Data excerpts:
□ □ □ □
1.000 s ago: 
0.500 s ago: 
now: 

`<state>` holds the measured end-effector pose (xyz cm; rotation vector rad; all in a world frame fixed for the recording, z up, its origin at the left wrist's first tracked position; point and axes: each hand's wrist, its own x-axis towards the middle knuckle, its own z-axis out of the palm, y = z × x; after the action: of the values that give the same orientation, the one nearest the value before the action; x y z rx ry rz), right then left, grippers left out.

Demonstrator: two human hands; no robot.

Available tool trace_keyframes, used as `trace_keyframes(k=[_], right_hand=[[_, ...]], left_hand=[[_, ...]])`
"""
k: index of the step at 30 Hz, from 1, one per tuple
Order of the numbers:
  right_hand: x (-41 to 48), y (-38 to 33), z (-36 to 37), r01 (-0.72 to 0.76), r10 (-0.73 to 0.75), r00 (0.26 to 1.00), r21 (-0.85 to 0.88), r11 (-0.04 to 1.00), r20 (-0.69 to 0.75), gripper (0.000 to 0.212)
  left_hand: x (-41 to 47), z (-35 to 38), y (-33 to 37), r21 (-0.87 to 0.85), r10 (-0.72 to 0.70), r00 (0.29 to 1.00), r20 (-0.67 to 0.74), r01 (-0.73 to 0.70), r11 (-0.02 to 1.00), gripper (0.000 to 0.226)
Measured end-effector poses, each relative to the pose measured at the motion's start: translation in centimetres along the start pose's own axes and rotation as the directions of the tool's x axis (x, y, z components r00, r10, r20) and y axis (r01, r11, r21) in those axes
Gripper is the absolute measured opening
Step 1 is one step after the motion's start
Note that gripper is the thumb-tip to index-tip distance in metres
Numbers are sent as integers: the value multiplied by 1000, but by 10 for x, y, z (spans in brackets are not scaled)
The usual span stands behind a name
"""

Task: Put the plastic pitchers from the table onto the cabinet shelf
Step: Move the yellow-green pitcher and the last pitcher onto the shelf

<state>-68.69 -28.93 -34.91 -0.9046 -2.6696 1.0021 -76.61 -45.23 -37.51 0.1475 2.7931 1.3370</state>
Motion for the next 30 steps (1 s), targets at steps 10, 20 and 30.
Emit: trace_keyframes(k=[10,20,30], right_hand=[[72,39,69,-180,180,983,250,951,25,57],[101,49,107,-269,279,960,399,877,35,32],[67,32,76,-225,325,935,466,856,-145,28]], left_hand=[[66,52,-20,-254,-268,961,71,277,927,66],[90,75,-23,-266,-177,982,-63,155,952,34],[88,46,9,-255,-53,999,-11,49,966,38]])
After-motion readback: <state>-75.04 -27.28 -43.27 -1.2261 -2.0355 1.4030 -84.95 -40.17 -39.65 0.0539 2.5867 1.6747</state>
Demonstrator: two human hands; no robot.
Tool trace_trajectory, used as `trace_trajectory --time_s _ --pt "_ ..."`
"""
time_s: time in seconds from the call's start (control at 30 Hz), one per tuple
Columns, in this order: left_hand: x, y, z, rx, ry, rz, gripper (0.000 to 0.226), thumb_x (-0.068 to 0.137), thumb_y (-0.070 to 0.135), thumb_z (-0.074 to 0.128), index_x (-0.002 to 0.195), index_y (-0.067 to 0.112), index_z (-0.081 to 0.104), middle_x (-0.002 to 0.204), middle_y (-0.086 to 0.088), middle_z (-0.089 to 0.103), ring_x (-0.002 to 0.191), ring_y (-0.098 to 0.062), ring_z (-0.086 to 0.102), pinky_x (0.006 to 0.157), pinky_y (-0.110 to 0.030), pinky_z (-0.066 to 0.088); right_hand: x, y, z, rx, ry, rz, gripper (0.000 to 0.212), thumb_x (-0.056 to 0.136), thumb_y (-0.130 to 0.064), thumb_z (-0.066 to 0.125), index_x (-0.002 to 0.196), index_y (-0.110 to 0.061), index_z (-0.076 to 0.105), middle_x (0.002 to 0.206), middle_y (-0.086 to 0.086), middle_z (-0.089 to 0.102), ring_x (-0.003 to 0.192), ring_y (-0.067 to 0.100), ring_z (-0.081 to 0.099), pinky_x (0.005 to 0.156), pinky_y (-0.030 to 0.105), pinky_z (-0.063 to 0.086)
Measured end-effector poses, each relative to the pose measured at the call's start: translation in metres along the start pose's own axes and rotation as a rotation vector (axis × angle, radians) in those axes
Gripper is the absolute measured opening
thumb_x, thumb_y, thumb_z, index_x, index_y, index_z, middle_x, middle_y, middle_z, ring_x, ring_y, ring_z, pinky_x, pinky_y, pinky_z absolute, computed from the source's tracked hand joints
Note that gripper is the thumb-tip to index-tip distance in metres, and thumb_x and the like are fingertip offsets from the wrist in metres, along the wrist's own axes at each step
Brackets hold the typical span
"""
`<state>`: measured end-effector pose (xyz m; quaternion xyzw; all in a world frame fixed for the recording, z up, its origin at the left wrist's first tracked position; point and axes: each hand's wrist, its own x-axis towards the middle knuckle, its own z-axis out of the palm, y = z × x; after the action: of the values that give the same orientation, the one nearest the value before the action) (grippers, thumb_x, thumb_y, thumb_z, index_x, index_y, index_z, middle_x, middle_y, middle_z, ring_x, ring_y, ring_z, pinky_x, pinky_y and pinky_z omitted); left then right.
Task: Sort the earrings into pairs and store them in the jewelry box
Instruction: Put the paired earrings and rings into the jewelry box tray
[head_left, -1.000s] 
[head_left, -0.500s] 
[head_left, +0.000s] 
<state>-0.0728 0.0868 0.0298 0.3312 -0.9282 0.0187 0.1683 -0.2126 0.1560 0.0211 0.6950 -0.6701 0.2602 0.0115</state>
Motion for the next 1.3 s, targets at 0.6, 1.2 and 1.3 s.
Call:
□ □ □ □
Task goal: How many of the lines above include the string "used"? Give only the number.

Response to the exercise: 2